Howard Gardner, the psychologist who developed the theory of multiple intelligences posits that there is a balance which teaches students what they need to know to be successful in a manner that compliments the unique abilities that each individual possesses.
So, how does one implements the multiple intelligences into the classroom? Much has been done in the name of multiple intelligences without actually invigorating any part of a child’s brain. For instance, running around a classroom aimlessly cannot be said to address the bodily-kinesthetic intelligence if not an extra component of the activity triggers thought on the part of the student. But a student who creates a dance out of a work of literature and communes the essence of that work to an audience is evidently signifying the bodily-kinesthetic intelligence.

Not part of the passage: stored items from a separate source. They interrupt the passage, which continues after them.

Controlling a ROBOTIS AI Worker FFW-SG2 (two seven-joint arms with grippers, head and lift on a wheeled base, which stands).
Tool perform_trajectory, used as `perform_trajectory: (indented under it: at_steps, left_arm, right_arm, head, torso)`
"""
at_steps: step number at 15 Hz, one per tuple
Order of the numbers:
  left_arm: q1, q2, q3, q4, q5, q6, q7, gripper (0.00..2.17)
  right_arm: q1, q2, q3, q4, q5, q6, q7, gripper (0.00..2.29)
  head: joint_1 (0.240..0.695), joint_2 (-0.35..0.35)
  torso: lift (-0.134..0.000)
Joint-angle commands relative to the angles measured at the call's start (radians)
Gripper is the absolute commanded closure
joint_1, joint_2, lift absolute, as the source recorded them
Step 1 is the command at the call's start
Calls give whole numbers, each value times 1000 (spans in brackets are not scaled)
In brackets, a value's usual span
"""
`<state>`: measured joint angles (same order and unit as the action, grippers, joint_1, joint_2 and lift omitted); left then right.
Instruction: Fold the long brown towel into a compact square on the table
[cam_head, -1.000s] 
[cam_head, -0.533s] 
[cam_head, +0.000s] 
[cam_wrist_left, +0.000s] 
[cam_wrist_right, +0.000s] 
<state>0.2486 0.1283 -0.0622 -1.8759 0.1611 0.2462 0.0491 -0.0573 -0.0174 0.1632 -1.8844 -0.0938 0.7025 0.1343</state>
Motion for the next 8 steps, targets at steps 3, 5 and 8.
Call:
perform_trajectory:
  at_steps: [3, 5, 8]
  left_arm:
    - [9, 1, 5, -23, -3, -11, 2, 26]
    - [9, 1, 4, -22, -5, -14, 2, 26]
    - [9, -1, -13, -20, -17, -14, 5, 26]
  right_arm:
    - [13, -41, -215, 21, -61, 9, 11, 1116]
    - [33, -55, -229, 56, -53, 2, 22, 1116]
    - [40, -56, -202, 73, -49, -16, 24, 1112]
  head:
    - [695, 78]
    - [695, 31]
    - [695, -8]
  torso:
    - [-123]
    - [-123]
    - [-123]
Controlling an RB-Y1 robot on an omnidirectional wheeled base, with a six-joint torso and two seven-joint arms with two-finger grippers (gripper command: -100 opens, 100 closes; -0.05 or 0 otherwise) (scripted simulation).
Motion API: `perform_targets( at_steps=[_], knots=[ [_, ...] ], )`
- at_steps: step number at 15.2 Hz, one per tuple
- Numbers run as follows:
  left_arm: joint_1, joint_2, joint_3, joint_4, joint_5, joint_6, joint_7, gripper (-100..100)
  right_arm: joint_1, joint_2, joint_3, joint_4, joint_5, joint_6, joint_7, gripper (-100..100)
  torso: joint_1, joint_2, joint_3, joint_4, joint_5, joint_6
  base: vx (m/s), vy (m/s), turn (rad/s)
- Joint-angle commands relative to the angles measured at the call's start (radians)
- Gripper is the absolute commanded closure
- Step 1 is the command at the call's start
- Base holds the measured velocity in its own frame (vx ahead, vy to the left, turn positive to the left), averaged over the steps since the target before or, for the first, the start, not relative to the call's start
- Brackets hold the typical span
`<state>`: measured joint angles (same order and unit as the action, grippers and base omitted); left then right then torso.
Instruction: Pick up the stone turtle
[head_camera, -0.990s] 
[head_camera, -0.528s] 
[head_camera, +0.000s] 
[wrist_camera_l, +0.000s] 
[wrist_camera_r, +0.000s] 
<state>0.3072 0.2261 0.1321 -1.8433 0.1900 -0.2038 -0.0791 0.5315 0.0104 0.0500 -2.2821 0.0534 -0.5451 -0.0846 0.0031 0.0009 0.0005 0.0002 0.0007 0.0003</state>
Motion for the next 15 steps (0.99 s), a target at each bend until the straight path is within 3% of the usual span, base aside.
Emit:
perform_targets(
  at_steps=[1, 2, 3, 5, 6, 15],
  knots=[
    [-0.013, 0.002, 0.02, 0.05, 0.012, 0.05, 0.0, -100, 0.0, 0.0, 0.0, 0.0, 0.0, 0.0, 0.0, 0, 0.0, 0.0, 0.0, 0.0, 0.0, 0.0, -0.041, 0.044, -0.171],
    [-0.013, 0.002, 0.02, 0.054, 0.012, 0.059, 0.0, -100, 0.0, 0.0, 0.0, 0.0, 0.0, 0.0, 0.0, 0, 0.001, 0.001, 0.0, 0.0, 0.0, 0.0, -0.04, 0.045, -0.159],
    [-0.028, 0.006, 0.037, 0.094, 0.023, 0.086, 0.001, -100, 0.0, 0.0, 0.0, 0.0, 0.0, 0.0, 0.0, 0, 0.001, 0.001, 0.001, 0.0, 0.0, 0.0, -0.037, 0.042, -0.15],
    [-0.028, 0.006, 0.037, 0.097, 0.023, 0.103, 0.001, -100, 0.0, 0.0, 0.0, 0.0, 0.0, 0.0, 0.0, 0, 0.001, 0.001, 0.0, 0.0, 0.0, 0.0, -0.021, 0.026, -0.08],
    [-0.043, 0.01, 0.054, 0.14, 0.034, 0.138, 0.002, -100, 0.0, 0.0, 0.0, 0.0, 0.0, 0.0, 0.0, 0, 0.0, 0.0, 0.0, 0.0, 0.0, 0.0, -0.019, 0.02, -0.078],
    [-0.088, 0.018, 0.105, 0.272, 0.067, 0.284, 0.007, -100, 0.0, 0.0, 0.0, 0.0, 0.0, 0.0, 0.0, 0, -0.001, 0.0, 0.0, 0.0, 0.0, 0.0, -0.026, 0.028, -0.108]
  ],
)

Here is one idea of a lesson targeting a range of intelligences:
Think of a scenario, controversial one works best. The scenario will relate to your content and ask your students to discuss it. First, read the scenarios out loud to your students then ask them to work in groups to answer questions about the scenario. The groups will come up with a consensus of their opinions and would later share what they have discussed among themselves in the class.
The thinking process and the discussion of the scenario enable them to exercise their interpersonal skills to defend their positions with their group members and then with the class. The students’ intrapersonal intelligences are motivated as well since the emotional level of this discussion entails them to use their sense of self-awareness and self-understanding. Finally, they use their logical-mathematical and verbal-linguistic intelligences in alayzing and their verbal-linguistic intelligence for communicating.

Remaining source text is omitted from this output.